2021 Seminars

December 16th, 2021

Speaker: Marcel Nutz (Columbia University)

Title: Stability of Entropic Optimal Transport and Convergence of Sinkhorn’s Algorithm

Abstract: We discuss entropically regularized optimal transport and its stability with respect to the marginals. A qualitative result (for weak convergence) is obtained using the geometric notion of c-cyclical monotonicity and a quantitative result (for Wasserstein distance) is obtained by control theoretic methods. These results can be applied to deduce convergence of Sinkhorn’s algorithm for unbounded cost functions such as the quadratic cost and find a convergence rate in Wasserstein sense. Based on joint works with Espen Bernton, Stephan Eckstein, Promit Ghosal, Johannes Wiesel.

Location and Time: Online via Zoom, 10:00am-11:00am.

November 17th, 2021

Speaker: Zhenjie Ren (Université Paris-Dauphine, France)

Title: Entropic Fictitious Play

Abstract: The classical fictitious play is a common algorithm for solving games. However, once the cost functions of the players are not convex, the method becomes hard to implement. In our study, we add the entropic regulariser, a common strategy for non-convex optimisation, to the cost functions, and look into the analog of fictitious play in this context. We shall further see that the entropic fictitious play not only helps to solve non-convex games, but also can be used to solve optimisations on the space of probability measures, and thus can be applied to train neural networks.

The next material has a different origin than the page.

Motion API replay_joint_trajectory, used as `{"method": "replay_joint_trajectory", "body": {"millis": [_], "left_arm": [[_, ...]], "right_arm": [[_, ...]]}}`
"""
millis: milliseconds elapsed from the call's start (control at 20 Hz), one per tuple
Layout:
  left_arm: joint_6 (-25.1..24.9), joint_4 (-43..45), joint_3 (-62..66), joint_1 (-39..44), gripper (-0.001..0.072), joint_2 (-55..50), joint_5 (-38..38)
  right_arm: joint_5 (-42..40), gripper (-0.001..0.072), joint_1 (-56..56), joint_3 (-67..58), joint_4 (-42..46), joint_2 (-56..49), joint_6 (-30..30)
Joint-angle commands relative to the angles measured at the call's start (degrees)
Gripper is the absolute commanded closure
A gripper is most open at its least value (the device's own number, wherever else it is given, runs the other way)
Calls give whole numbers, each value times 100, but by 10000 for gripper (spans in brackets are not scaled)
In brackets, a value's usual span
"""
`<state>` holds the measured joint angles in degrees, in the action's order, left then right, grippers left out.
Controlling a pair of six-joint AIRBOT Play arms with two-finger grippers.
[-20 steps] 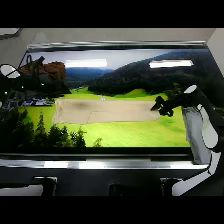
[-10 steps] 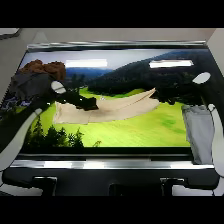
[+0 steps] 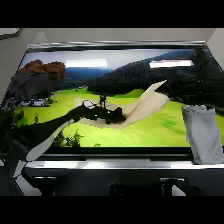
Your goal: Fold the shirts.
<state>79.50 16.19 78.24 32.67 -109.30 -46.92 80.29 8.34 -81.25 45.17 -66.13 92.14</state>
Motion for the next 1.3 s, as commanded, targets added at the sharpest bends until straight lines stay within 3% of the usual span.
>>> {"method": "replay_joint_trajectory", "body": {"millis": [0,100,200,250,400,500,750,850,1050,1100,1150,1200,1250], "left_arm": [[-212,-1329,7,708,671,-332,343],[-579,-1447,7,660,673,-236,494],[-616,-920,4,256,675,221,765],[-450,-310,4,-66,675,573,850],[745,1626,7,-1300,675,1757,1185],[925,2387,7,-2304,674,2618,1174],[922,2785,4,-4111,674,4343,935],[920,2852,4,-4430,673,4793,916],[901,2894,4,-4470,673,5174,726],[898,2900,-4,-4415,673,5171,686],[898,2959,-13,-4365,673,5154,664],[901,3062,-13,-4301,673,5125,632],[903,3123,-13,-4271,673,5110,595]], "right_arm": [[-313,671,4,-11,-210,378,103],[-417,672,2,-9,-229,326,153],[-450,672,-101,-9,-308,166,136],[-518,672,-264,-9,-308,61,90],[-1156,672,-1200,-9,-332,-457,2],[-1821,672,-1921,-9,-525,-931,-9],[-2992,672,-3178,-9,-1950,-2396,-466],[-3040,671,-3357,-9,-2627,-2942,-741],[-3506,668,-3580,-9,-2726,-3558,-549],[-3626,539,-3639,-9,-2802,-3641,-540],[-3661,192,-3650,-9,-2911,-3694,-562],[-3600,105,-3635,-11,-2968,-3681,-726],[-3414,106,-3530,-9,-2922,-3602,-914]]}}
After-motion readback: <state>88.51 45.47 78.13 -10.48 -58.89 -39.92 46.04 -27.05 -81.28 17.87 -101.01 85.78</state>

Location and Time: Online via Zoom, 4:00pm-5:00pm.

November 4th, 2021

Speaker: Ying Hu (Université Rennes I, France)

Title: Some Recent Well-Posedness Results on Backward Stochastic Differenctial Equations

Abstract: The aim of this talk is to give some recent well- posedness results for scalar valued Backward Stochastic Differential Equations (BSDEs) when the generator has a sublinear growth, linear growth, superlinear growth, subquadratic growth, quadratic growth and superquadratic growth in the second variable. In each of these six cases, we give some precise conditions for terminal random variables to guarantee the existence and uniqueness of the solution. On the other hand, we give a few results on multi- dimensional BSDEs with quadratic growth whose solvability remains largely open. Finally we mention some perspectives of related research on FBSDE, mean-field FBSDE, G-BSDEs, second-order BSDEs, Volterra BSDEs, etc.

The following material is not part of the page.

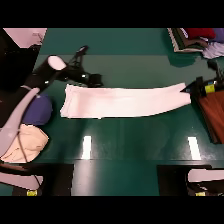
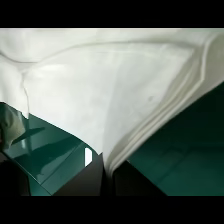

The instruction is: Fold the shirts.

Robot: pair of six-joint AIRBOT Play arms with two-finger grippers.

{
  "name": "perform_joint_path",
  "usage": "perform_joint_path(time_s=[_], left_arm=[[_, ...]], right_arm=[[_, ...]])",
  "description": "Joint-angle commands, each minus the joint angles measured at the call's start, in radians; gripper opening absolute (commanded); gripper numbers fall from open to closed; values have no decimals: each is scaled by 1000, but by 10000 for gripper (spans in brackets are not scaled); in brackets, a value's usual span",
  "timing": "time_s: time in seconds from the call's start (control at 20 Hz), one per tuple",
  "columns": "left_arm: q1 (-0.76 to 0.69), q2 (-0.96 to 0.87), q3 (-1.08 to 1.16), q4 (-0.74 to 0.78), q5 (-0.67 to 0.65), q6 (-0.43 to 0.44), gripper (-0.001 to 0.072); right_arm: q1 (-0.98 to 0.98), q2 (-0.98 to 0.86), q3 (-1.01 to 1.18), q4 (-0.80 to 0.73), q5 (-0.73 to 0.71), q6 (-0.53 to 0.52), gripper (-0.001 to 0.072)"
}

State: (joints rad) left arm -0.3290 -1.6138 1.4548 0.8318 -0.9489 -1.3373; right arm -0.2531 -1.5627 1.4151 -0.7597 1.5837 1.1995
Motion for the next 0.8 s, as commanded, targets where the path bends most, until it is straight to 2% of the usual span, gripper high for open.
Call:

Location and Time: Online via Zoom, 4:00pm-5:00pm.

September 29th, 2021

Speaker: Masaaki Fukasawa (Osaka University, Japan)

Title: Realized Cumulants

Abstract: Generalizing the realized variance, the realized skewness (Neuberger, 2012) and the realized kurtosis (Bae and Lee, 2020), we construct realized cumulants with the so-called aggregation property. They are unbiased statistics of the cumulants of a martingale marginal based on sub-period increments of the martingale and its lower-order conditional cumulant processes. Our key finding is a relation between the aggregation property and the complete Bell polynomials. For an application we give an alternative proof and an extension of a cumulant recursion formula recently obtained by Lacoin et al. (2019) and Friz et al. (2020).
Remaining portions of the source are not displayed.